- **How to complete this task**: Every line below should be repeated exactly.
--- Dataset extract Enclosed Below ---
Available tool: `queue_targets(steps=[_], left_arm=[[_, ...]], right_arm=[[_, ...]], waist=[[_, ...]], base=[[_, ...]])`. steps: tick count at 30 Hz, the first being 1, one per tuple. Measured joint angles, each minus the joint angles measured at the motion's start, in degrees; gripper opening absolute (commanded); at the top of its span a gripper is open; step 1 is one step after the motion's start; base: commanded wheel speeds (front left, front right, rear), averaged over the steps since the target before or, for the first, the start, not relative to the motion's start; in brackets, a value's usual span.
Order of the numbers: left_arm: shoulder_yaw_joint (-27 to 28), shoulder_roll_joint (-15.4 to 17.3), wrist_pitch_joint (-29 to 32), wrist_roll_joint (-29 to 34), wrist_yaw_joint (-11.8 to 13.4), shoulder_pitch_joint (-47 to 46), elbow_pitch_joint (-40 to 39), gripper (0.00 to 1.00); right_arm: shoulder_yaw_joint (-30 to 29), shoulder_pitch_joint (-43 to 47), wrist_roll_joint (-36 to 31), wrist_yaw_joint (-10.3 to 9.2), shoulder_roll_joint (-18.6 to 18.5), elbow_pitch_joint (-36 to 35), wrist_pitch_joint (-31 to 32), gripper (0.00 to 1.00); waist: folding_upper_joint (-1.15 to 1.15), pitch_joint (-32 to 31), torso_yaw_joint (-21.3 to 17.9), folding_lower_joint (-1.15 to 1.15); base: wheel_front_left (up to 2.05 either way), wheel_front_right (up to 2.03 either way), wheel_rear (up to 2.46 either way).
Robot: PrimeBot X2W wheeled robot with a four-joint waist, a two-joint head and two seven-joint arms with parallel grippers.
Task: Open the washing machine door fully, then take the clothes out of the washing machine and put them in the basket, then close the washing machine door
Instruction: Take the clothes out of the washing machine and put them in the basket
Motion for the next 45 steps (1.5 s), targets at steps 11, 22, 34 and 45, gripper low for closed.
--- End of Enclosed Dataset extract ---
- **Written response**:
Available tool: `queue_targets(steps=[_], left_arm=[[_, ...]], right_arm=[[_, ...]], waist=[[_, ...]], base=[[_, ...]])`. steps: tick count at 30 Hz, the first being 1, one per tuple. Measured joint angles, each minus the joint angles measured at the motion's start, in degrees; gripper opening absolute (commanded); at the top of its span a gripper is open; step 1 is one step after the motion's start; base: commanded wheel speeds (front left, front right, rear), averaged over the steps since the target before or, for the first, the start, not relative to the motion's start; in brackets, a value's usual span.
Order of the numbers: left_arm: shoulder_yaw_joint (-27 to 28), shoulder_roll_joint (-15.4 to 17.3), wrist_pitch_joint (-29 to 32), wrist_roll_joint (-29 to 34), wrist_yaw_joint (-11.8 to 13.4), shoulder_pitch_joint (-47 to 46), elbow_pitch_joint (-40 to 39), gripper (0.00 to 1.00); right_arm: shoulder_yaw_joint (-30 to 29), shoulder_pitch_joint (-43 to 47), wrist_roll_joint (-36 to 31), wrist_yaw_joint (-10.3 to 9.2), shoulder_roll_joint (-18.6 to 18.5), elbow_pitch_joint (-36 to 35), wrist_pitch_joint (-31 to 32), gripper (0.00 to 1.00); waist: folding_upper_joint (-1.15 to 1.15), pitch_joint (-32 to 31), torso_yaw_joint (-21.3 to 17.9), folding_lower_joint (-1.15 to 1.15); base: wheel_front_left (up to 2.05 either way), wheel_front_right (up to 2.03 either way), wheel_rear (up to 2.46 either way).
Robot: PrimeBot X2W wheeled robot with a four-joint waist, a two-joint head and two seven-joint arms with parallel grippers.
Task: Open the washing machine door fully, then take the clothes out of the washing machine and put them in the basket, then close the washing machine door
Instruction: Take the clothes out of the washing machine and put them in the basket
Motion for the next 45 steps (1.5 s), targets at steps 11, 22, 34 and 45, gripper low for closed.

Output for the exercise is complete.